## [Task requirements]
Working from the records below, repeat exactly the lines starting at the line that contains "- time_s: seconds" and ending at the line that contains "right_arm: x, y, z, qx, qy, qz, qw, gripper", inclusive.

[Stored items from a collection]
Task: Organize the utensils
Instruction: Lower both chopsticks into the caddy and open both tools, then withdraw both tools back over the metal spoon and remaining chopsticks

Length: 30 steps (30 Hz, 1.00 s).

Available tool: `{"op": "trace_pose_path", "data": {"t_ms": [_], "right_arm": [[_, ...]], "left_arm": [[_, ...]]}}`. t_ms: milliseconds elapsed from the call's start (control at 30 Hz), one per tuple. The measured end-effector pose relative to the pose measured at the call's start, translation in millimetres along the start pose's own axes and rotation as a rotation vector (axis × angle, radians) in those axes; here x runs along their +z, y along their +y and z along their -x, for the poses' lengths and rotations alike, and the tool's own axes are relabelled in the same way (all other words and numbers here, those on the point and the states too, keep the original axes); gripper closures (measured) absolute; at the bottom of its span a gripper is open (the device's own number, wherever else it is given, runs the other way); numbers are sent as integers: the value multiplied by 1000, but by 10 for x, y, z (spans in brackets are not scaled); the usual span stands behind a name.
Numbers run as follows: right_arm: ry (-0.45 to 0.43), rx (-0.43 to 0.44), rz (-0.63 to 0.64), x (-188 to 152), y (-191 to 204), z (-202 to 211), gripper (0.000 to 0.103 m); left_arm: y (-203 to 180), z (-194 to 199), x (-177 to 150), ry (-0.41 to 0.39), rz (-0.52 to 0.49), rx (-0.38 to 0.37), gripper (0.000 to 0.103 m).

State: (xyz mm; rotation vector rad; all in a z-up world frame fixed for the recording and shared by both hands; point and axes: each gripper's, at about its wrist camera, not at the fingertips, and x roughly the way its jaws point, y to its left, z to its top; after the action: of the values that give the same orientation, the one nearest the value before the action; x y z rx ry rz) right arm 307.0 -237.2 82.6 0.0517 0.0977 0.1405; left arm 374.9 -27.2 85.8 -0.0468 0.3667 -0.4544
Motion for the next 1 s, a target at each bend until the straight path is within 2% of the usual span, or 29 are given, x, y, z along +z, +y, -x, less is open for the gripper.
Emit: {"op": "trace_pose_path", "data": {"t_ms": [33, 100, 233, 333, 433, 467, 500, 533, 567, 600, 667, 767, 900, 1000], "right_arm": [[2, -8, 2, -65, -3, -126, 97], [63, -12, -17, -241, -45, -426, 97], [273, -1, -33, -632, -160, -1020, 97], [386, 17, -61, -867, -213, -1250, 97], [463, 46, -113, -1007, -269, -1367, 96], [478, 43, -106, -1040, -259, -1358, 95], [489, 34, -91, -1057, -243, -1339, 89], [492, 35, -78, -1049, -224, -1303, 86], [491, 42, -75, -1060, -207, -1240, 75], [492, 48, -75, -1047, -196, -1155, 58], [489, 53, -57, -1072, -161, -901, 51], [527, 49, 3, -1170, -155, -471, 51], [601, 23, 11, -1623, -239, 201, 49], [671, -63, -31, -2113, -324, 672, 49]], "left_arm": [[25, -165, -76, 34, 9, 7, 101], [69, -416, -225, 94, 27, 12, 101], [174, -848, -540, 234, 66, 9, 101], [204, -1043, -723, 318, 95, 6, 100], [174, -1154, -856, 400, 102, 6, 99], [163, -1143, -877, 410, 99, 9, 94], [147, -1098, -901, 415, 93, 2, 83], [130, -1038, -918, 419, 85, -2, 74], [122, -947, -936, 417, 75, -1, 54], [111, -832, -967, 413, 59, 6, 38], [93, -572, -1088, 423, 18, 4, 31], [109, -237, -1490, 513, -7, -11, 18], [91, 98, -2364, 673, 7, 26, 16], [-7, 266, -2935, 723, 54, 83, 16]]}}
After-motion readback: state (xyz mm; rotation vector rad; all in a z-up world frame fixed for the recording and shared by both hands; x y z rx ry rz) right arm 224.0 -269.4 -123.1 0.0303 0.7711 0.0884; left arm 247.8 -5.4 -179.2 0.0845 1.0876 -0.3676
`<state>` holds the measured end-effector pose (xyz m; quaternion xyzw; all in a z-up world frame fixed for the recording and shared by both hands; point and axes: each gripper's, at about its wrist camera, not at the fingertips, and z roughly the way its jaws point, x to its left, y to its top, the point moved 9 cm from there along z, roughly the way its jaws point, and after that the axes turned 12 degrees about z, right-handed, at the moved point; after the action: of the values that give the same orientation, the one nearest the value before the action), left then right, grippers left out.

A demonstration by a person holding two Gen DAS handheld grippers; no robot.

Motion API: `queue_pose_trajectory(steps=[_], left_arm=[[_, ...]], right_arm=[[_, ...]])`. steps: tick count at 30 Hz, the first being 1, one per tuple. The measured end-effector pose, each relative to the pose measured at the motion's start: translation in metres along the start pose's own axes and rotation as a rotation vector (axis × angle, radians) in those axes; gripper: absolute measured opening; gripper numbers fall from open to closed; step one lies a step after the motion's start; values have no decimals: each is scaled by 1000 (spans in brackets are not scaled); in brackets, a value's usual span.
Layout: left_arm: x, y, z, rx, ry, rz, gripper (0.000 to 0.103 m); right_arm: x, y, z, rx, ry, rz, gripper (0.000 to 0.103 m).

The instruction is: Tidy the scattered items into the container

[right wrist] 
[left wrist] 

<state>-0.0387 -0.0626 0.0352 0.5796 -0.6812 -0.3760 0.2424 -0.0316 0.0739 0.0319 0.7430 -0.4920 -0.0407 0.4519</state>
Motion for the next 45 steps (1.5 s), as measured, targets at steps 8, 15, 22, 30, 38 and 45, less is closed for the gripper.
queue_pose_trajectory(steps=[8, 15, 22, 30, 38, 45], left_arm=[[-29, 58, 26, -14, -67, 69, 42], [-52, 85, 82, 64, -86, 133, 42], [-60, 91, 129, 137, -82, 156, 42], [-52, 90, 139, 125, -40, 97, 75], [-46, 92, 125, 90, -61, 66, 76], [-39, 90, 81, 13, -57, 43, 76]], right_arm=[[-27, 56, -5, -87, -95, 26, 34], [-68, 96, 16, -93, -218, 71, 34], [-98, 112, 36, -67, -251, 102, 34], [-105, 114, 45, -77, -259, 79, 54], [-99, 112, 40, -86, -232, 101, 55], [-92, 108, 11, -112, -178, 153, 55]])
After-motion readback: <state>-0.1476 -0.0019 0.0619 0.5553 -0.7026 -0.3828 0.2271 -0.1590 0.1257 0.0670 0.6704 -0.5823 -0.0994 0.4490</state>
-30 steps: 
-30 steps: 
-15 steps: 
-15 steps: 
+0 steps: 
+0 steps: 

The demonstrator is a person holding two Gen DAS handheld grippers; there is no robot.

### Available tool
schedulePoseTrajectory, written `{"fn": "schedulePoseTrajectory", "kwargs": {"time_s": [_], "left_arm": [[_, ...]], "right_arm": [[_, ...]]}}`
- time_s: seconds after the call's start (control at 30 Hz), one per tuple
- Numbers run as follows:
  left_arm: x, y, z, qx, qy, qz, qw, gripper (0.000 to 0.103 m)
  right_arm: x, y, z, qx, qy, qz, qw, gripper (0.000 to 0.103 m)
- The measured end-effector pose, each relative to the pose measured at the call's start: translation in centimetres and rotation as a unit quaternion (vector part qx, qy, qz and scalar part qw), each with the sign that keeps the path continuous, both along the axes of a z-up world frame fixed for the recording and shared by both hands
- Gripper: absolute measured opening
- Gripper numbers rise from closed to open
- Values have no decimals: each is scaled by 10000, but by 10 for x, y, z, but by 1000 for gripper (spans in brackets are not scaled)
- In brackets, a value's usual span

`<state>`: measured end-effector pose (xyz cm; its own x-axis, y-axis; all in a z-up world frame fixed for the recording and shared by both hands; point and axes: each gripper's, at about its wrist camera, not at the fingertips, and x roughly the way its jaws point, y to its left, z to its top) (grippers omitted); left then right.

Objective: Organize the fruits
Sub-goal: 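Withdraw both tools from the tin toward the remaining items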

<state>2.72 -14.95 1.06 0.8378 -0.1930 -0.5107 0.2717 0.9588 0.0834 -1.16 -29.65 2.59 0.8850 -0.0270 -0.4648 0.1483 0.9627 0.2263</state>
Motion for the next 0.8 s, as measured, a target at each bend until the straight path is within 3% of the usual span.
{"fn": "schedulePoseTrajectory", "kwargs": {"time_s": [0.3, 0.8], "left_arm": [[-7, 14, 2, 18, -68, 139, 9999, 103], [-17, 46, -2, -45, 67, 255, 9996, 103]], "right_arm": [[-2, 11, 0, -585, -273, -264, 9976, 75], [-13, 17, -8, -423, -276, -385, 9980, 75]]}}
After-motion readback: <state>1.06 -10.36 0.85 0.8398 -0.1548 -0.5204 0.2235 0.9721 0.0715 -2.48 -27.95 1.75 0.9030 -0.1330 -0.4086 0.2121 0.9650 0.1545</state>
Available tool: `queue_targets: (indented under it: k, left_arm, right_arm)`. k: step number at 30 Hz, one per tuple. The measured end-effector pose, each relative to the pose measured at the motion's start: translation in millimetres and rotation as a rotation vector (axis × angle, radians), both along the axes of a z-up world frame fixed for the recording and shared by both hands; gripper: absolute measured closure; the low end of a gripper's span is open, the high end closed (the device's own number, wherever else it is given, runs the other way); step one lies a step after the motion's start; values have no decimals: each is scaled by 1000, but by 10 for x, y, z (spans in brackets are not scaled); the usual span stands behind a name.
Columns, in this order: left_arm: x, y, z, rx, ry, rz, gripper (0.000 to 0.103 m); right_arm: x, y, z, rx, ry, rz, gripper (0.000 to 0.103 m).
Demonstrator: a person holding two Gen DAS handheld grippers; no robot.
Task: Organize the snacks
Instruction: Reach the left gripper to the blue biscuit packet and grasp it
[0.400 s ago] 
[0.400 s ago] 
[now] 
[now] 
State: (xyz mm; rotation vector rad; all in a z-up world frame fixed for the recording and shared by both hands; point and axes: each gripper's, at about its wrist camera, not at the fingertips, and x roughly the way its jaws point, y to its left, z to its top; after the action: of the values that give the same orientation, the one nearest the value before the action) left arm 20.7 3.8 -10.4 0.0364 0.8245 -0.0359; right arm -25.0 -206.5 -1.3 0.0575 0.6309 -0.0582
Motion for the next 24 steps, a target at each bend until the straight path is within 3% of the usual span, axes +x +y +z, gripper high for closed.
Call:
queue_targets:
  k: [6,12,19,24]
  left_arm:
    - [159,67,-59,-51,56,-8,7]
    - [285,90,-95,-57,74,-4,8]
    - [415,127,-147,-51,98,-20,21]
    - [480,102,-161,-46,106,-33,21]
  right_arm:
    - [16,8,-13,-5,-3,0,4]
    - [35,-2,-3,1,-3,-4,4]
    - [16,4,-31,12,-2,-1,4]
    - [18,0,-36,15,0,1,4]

## [Answer box]
- time_s: seconds after the call's start (control at 30 Hz), one per tuple
- Numbers run as follows:
  left_arm: x, y, z, qx, qy, qz, qw, gripper (0.000 to 0.103 m)
  right_arm: x, y, z, qx, qy, qz, qw, gripper (0.000 to 0.103 m)

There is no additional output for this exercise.